Membangun sirkuit bukan perkara mudah. Sebuah
sirkuit dengan standar minimal panjang lintasan 1,2 km dengan fasilitas
paddock, pagar pengaman, dan tribun sederhana, bisa menelan biaya berkisar Rp15
hingga Rp25 miliar. Bagi kota kecil seperti Metro, angka itu tentu bukan
nominal kecil.
Kini pertanyaannya apakah Metro mampu
membangun sirkuit tanpa menggandeng pihak ketiga. Atau, beranikah pemerintah
kota mengundang investor swasta untuk berkolaborasi membangun sircuit?.
Jika hanya mengandalkan APBD, pembangunan itu
bisa jadi mimpi panjang. Tapi jika melibatkan sektor swasta, BUMN, hingga
komunitas otomotif, peluangnya jauh lebih terbuka. Masalahnya, sejauh ini belum
terlihat langkah konkret ke arah sana. Wacana sirkuit masih jadi bahan diskusi,
belum menjadi proyek visioner.
Jika sirkuit itu benar-benar terwujud,
dampaknya akan luar biasa. Bayangkan, setiap kali ada event road race, ratusan
pembalap dan kru datang ke Metro. Hotel, penginapan, dan homestay penuh. Warung
dan kafe sekitar ikut ramai.
Penjual suku cadang dan bengkel lokal ikut
menggeliat. Produk-produk lokal seperti kopi, makanan ringan dan souvenir laris
diborong wisatawan. Masyarakat juga kebagian rezeki, khususnya warung-warung
kecil di pinggir jalan menuju lokasi sircuit.
Ini bukan khayalan kosong.

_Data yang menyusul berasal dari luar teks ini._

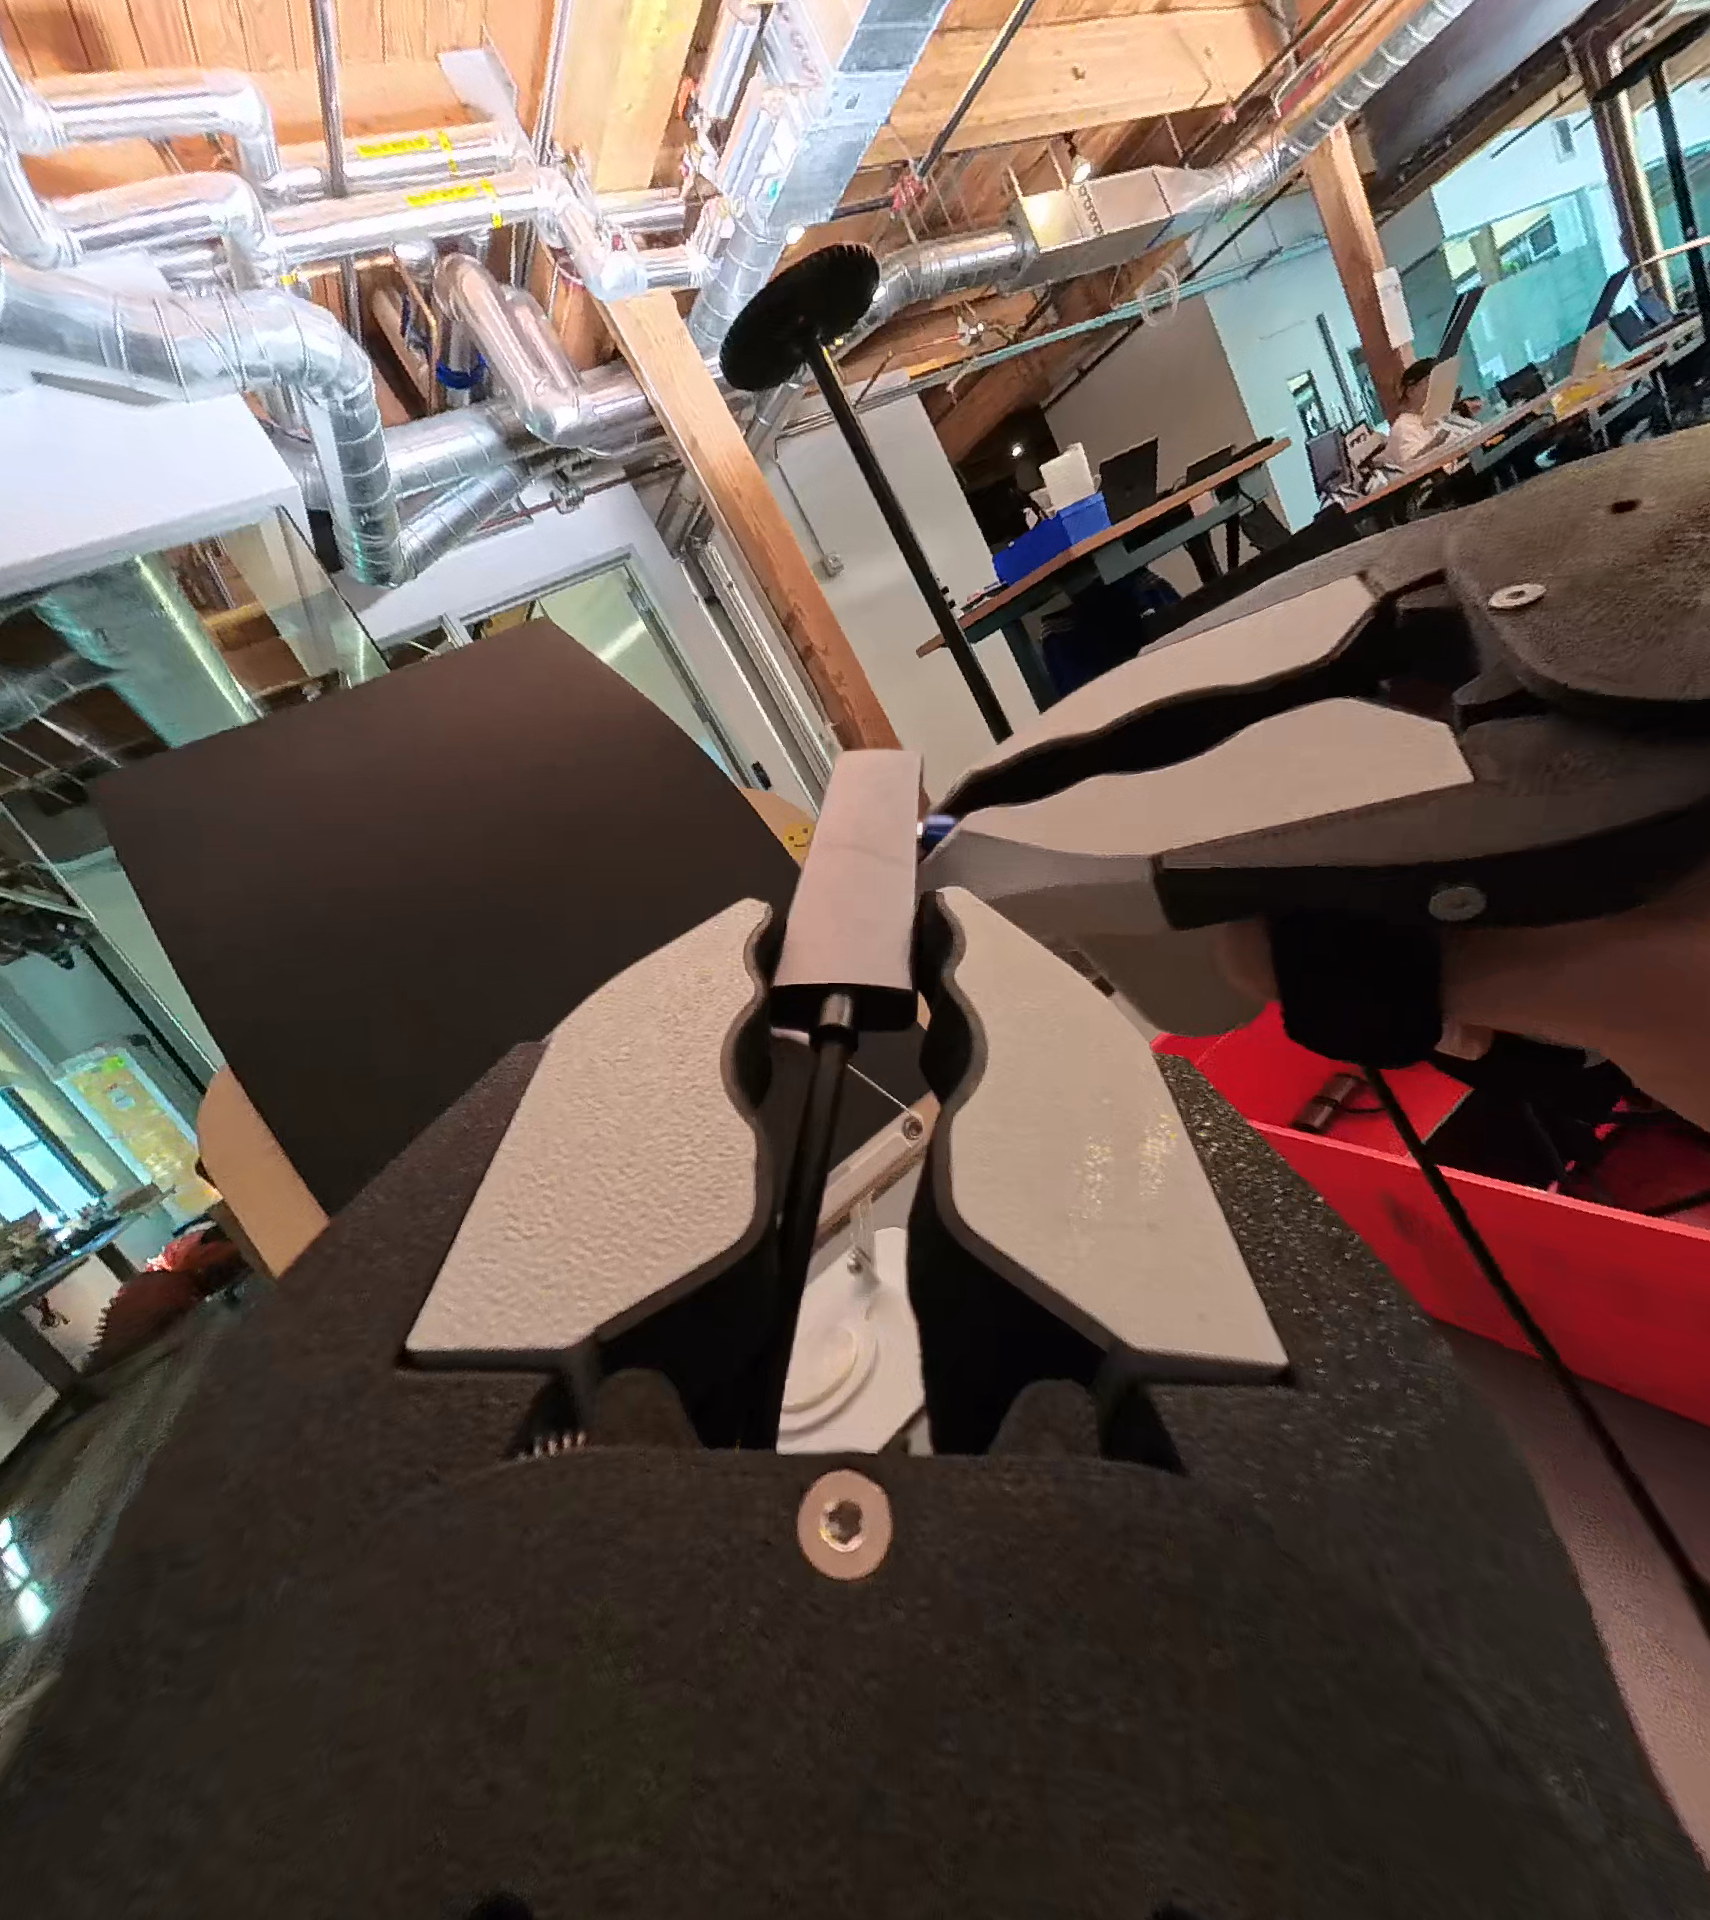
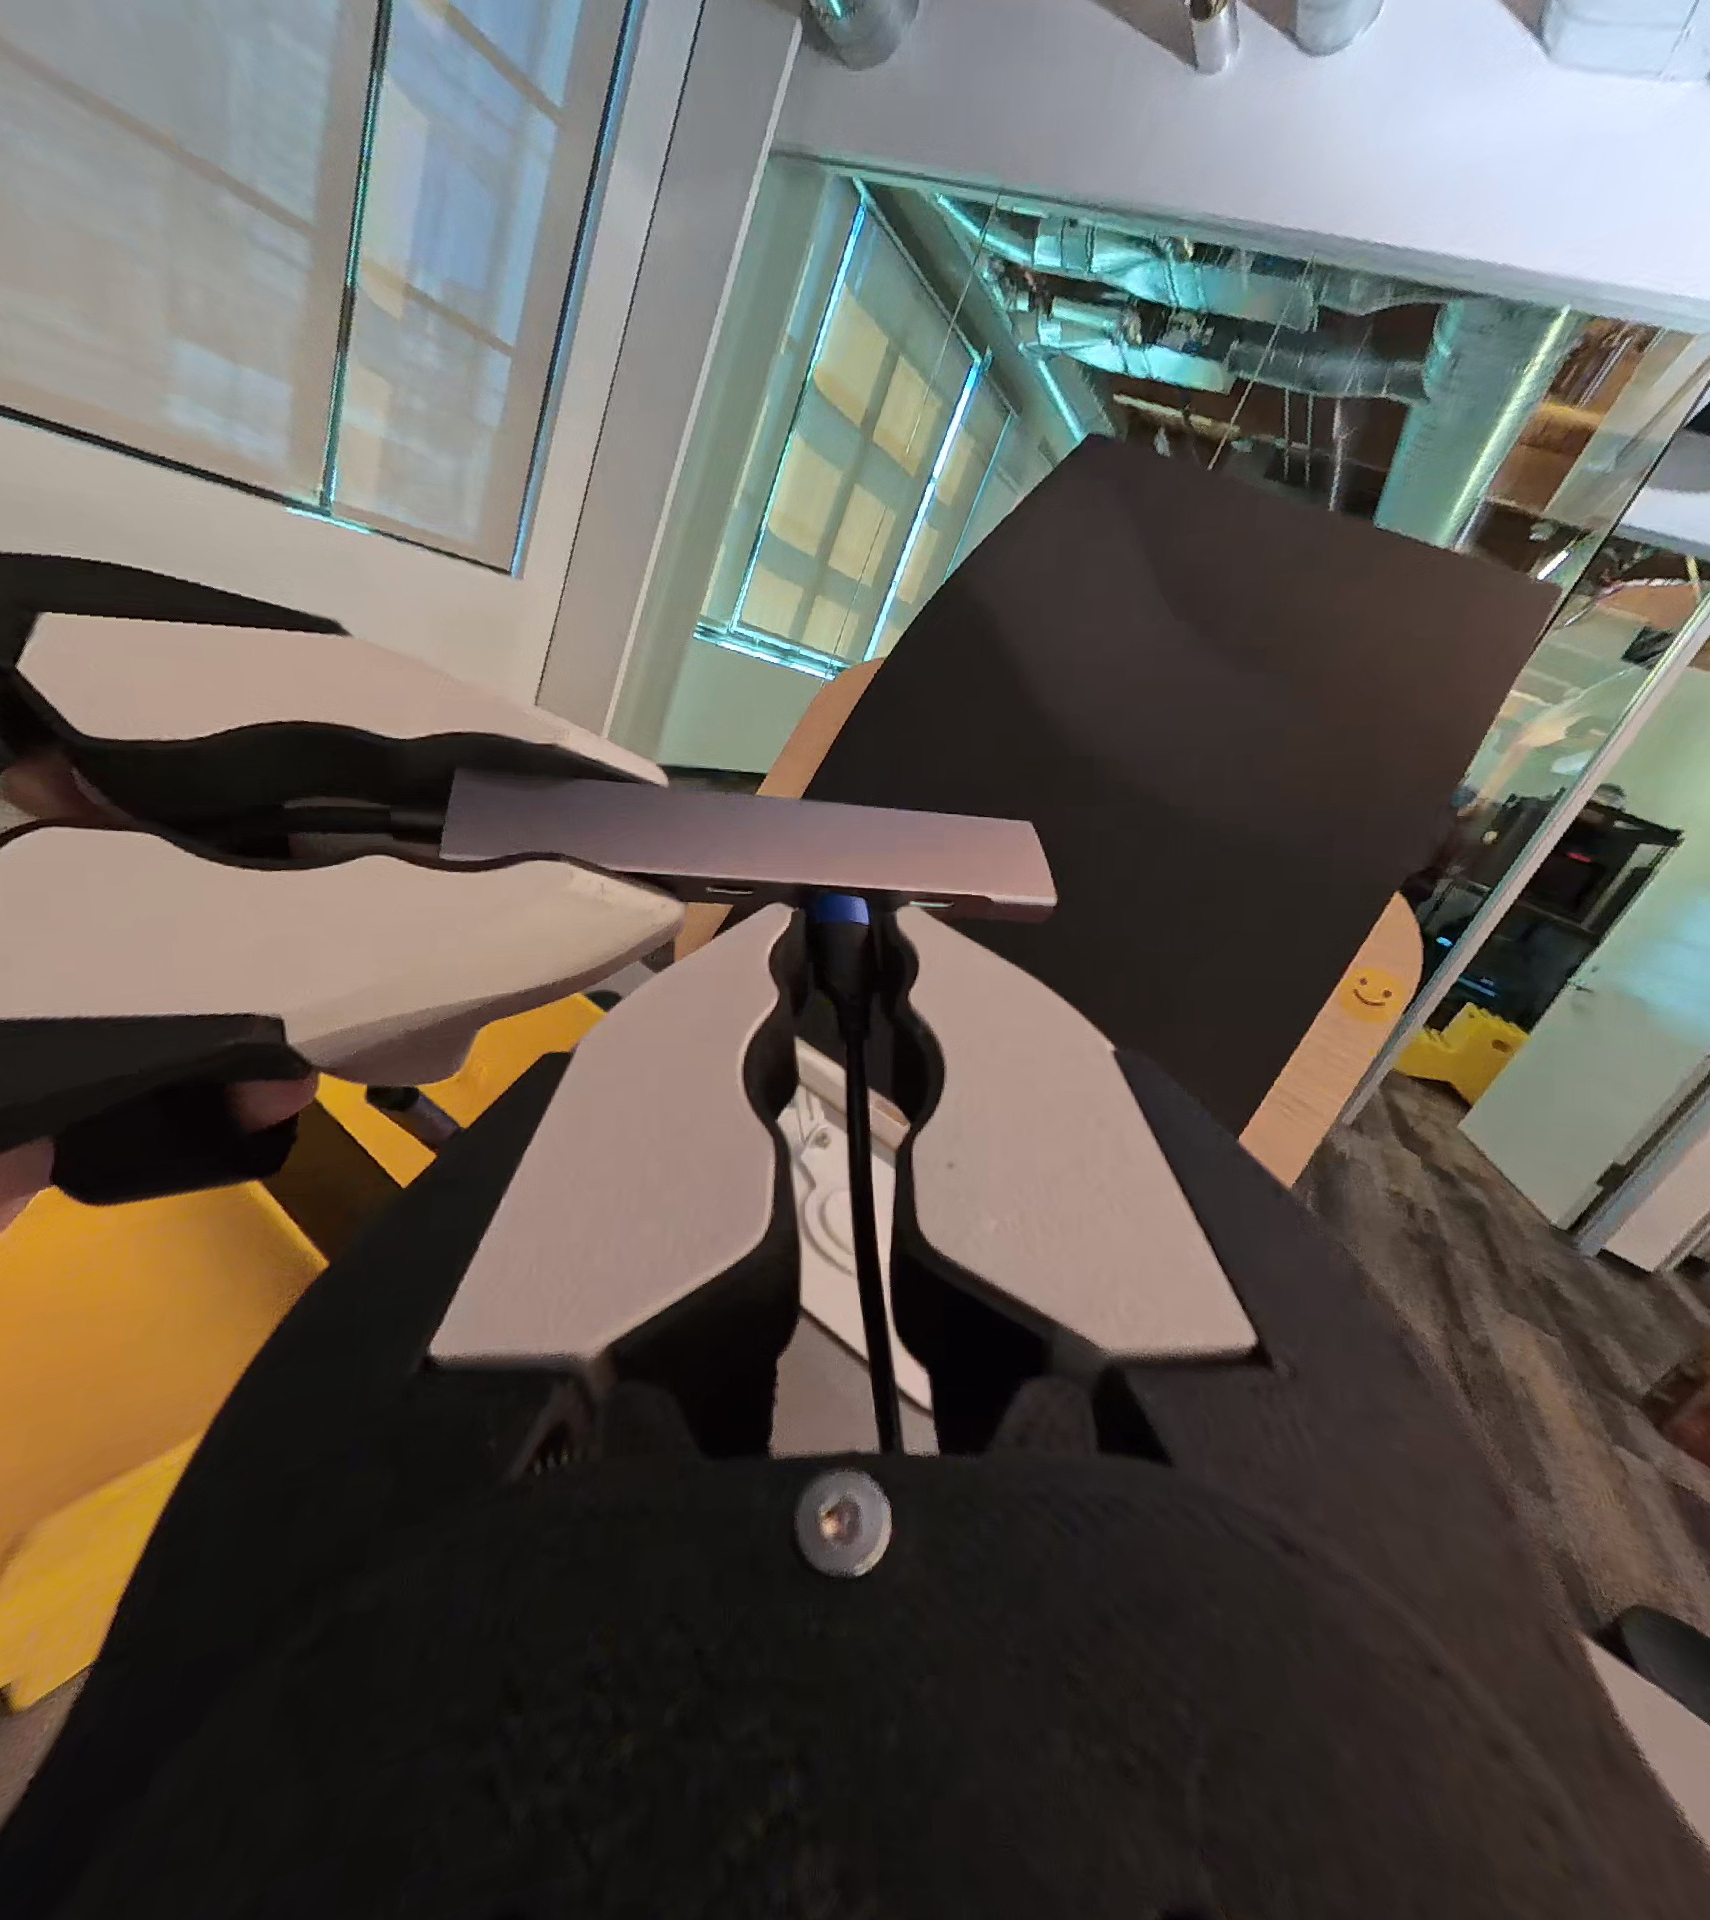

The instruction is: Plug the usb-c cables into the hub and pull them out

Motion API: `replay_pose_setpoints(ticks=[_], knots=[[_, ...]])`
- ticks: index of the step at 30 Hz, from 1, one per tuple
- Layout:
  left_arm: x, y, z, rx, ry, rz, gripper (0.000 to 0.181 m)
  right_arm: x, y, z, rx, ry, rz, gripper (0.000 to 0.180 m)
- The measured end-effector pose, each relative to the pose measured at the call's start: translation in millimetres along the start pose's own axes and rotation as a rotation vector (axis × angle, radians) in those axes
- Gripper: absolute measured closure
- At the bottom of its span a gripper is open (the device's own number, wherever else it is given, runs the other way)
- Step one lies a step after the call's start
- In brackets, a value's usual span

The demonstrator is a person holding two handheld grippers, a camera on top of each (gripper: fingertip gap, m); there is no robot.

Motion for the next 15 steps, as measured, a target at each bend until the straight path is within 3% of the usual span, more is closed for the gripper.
replay_pose_setpoints(ticks=[8, 15], knots=[[0.7, -1.3, 0.1, -0.003, -0.044, 0.033, 0.157, 1.5, -0.5, 1.5, -0.046, 0.077, 0.041, 0.167], [-0.9, -5.4, -14.6, -0.012, -0.072, 0.027, 0.155, -3.5, 8.9, -14.5, 0.035, 0.071, 0.115, 0.167]])
Point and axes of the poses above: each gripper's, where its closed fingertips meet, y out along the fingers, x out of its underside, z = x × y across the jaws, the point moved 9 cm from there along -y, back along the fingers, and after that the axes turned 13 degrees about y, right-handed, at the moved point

Lihat saja sirkuit
Gokart Taman Pinang di Sidoarjo atau sirkuit Sentul di Bogor. Setiap kali ada
event, perekonomian warga sekitar ikut menanjak. Sebuah sirkuit tak hanya
menjadi tempat balapan, tapi juga pusat pertumbuhan ekonomi baru.
Selain dana, lahan juga menjadi kendala
utama. Apakah Metro punya area cukup luas dan representatif untuk sirkuit. Kota
Metro hanya seluas sekitar 68 km persegi, wilayah kecil yang nyaris habis oleh
pemukiman, sekolah, dan fasilitas publik.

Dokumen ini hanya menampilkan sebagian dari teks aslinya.